Industry 5.0 will also contain a key focus on resilience. Onshoring and repatriation of formerly outsourced manufacturing and shipping are huge focus areas for protecting supply chains while also addressing environmental impacts of long-haul air and sea shipping—reflecting a potential pullback in the hyperglobalization we’ve seen over the last few decades.
This supply chain consciousness is evidenced by the European Commission policy paper: “The need for a new industrial paradigm, beyond Industry 4.0, has become more necessary over the years in relation to increasingly complex and pressing economic and societal challenges.”
Capgemini reflects this view in a recent report, Building resilience in Aerospace and Defense: “Designing flexible supply chains and responsive manufacturing and reducing dependences on less friendly states is now a matter of growing importance – giving rise to ‘onshoring’ (bringing sourcing and manufacturing back to the country) and ‘friendshoring’ (bringing these back to allied countries)… To deliver more flexible manufacturing, the massive global supply chains on which manufacturing relies must become more adaptive and more resilient.”
Bolstering A&D Supply Chain Management
New research commissioned by IFS, polling senior decision-makers working for large enterprises globally, finds that 72% have increased their usage of domestic suppliers, compared to international suppliers. The helping hand of technology will help deliver the agility and fast Time to Insight (TTI) that they need to better forecast demand and provide a more detailed across product supply chains.

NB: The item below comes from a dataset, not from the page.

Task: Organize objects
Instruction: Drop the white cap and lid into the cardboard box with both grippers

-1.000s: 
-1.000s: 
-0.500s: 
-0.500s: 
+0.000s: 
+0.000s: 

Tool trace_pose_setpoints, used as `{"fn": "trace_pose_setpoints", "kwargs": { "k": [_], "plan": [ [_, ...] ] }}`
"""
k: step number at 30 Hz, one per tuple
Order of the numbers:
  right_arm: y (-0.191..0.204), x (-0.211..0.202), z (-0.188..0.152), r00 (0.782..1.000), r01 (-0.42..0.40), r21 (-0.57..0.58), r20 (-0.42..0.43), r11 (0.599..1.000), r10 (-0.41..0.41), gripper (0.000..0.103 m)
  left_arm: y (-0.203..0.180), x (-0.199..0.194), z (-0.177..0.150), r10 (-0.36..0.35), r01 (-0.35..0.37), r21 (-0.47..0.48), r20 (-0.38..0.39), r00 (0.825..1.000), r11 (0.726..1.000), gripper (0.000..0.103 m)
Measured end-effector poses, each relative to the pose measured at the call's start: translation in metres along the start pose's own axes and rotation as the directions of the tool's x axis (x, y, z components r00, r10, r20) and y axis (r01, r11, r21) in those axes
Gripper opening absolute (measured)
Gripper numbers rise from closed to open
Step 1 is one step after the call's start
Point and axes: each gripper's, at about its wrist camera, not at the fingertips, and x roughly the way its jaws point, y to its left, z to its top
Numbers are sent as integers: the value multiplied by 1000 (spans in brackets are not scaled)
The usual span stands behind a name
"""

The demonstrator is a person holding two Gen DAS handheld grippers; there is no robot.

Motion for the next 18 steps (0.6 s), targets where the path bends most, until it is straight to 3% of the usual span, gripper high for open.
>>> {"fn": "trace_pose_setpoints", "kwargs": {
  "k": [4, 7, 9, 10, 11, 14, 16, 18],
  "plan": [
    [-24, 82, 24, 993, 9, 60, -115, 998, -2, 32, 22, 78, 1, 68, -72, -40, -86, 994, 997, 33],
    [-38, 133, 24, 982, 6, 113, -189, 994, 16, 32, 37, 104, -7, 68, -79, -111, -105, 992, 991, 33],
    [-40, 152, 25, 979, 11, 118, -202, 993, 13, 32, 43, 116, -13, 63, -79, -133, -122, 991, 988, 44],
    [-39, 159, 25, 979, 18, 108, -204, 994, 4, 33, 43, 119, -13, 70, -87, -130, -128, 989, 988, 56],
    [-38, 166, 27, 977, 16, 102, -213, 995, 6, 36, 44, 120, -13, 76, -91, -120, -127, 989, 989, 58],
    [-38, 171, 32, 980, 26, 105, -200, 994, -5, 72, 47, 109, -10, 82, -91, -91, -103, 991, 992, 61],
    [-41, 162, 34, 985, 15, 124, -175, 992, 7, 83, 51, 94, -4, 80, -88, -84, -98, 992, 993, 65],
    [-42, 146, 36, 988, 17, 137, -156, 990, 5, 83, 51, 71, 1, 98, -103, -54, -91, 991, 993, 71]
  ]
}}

It follows that exceptional supply chain management will be a vital part of the move to reshoring. So, it was heartening to find that the IFS study showed supply chain management was seen by 37% of respondents as one of the top three priorities their organization is trying to solve through technology investment.
Laying the Foundations for Industry 5.0
Industry 5.0 is the next evolution of smart and intelligent manufacturing. It is still an emerging approach, but it has the potential to revolutionize the A&D manufacturing industry. By focusing on human-centricity, sustainability, and resilience, Industry 5.0 can help A&D manufacturers optimize their Industry 4.0 implementations to improve their productivity, efficiency, and profitability.